So goes the last phrase of Great Expectations. Yes. We finished it on Wednesday. I feel pretty excited about it. It took sooooooo long. But we did it. Twenty -two six graders sat quietly everyday to hear the next installment of Pip’s life (granted I require them to be quiet so they really had no choice in the matter). Now I just feel kind of like Wednesday should have been the last day of school.
Finishing the book wasn’t anticlimactic. I tend to build things up in my mind, and then when they actually happen I’m a little disappointed. The strength of their reactions to the last chapter did not disappoint.

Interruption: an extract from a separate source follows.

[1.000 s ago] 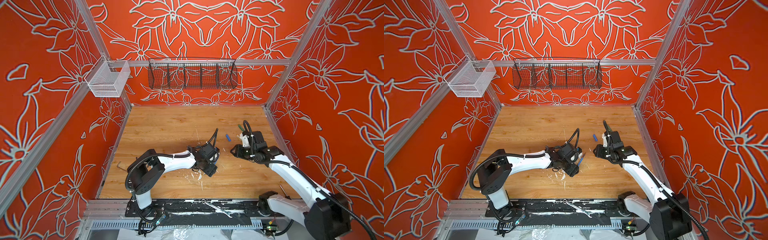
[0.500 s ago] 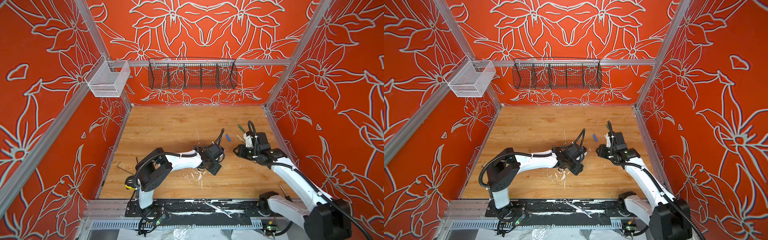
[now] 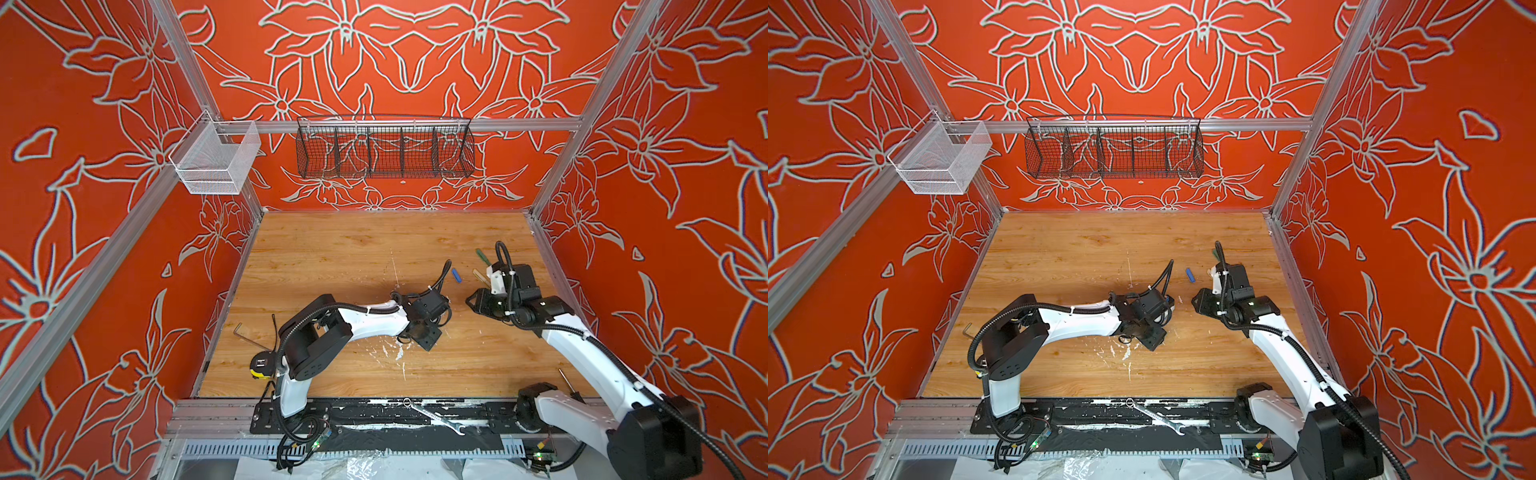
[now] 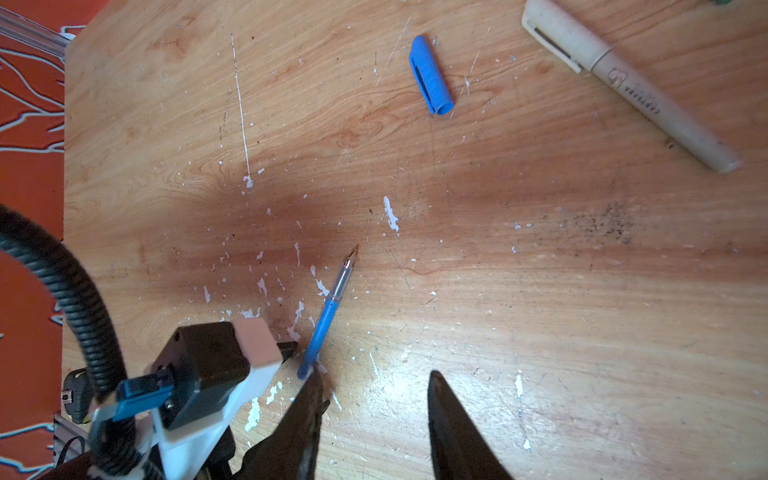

After I’d read the first ending, they were all convinced that the ambiguous ending portended only love and marriage for Pip and Estella. A few students were unsatisfied. It was too neat and too happy for them. Then I read the original ending that Dickens had written (it was the ending that he felt had more artistic integrity). I expected the grimmer ending to make them appreciate the published, “happy” ending more. This had the opposite effect. My fantasy-loving kiddoes (they don’t read books unless they are one of a series of twenty and involve magic and monsters), all felt that Dickens should have stuck to his guns and kept his original ending. They told me that Pip and Estella shouldn’t get married because there was too much hard stuff between them. What a bunch of realists! I prefer the happier ending because I believe that the good ending happily and the bad ending badly is what fiction means. At least Victorian fiction.
Also, my friend Audree is coming this weekend. My favorite memories with Audree include making waffles on Sundays for brunch, drinking whiskey on Hallowe’en while reading T.S. Eliot by the light of a bonfire, staying in glamorous hotels and watching half-ton teen and ordering room service, and swimming in the Pacific at the crack of dawn in June. I’m always pleased as punch to see her.